Want to grab data from a website? Here it’s the way to go!

Use case:

  • Share prices

If you want to get share prices you often find solutions using the Yahoo Finance API.

The problem with that is: You will not find share prices in Euro and (as far as I know) only NYSE, AMEX and NASDAQ stock exchange is supported.

So let’s say you want to grab that data from a website.

Just install PhantomJS - a headless WebKit which is really cool. You can install it from source - this takes a few hours but was at least working for me on a RaspberryPi 2.
A much faster solution is described here.

Now let’s say we want to get the share price of Google Inc. A in Euro from Tradegate (a german stock exchange).
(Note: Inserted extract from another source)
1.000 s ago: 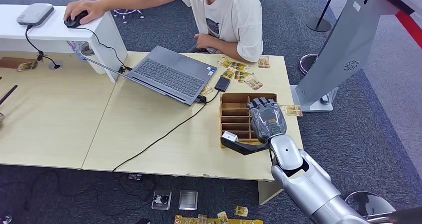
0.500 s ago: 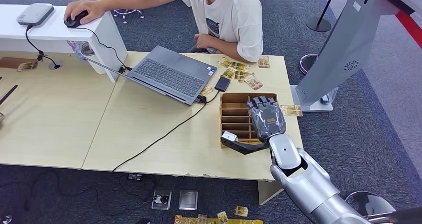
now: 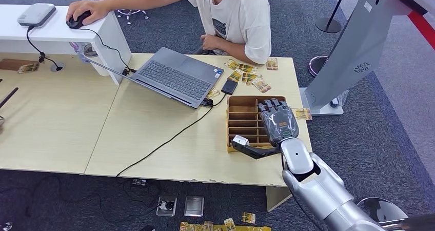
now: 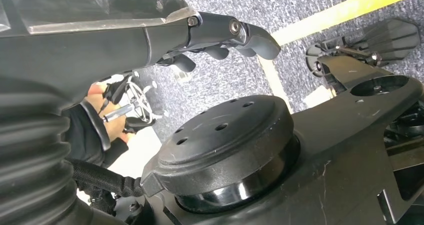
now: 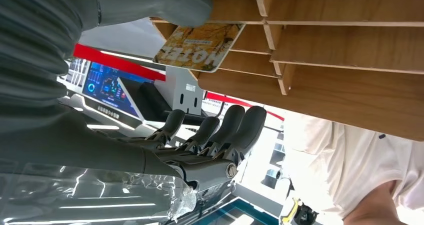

Here we get this information:
http://kurse.boerse.ard.de/ard/kurse_einzelkurs_uebersicht.htn?i=47417135

By reading the page source or - even easier with Firefox Developer Tools -> Inspector we can easily get the class name of this html element:

<span class="leftfloat big" title="aktueller Wert">
     507,90 €
</span>

So ‘leftfloat big’ is what we need.

Let’s create a simple JavaScript we can use with PhantomJS

var page = require('webpage').create();
page.open('http://kurse.boerse.ard.de/ard/kurse_einzelkurs_uebersicht.htn?i=5864734',function () {
  var returnvalue = page.evaluate(function () {
        return document.getElementsByClassName('leftfloat big')[0].innerHTML;
    });

try{
        var rawValue = returnvalue.replace(/&nbsp;/g,'')
        rawValue = rawValue.replace(/[^\u000A\u0020-\u007E]/g, ' ');
        rawValue = rawValue.replace(/,/g, '.');
        console.log(rawValue);
        }catch(e){
        console.error(e);
         }
    phantom.exit();
});

Check if it’s working:

phantomjs /pathtoyourscript.js
507.90

Now let’s create a ShellSensor device for pimatic to display (and record!) the share price every 5 minutes:

  {
      "id": "share-google",
      "name": "Google Class A",
      "class": "ShellSensor",
      "attributeName": "price",
      "attributeType": "number",
      "attributeUnit": "Euro",
      "command": "phantomjs /pathtoyourscript.js",
      "interval": 300000
    }

Of course please check in advance the terms of usage of the website you are using!

You are welcome to post any other useful ideas for PhantomJS.
Guess there are a lot!

Cheers,

DerIng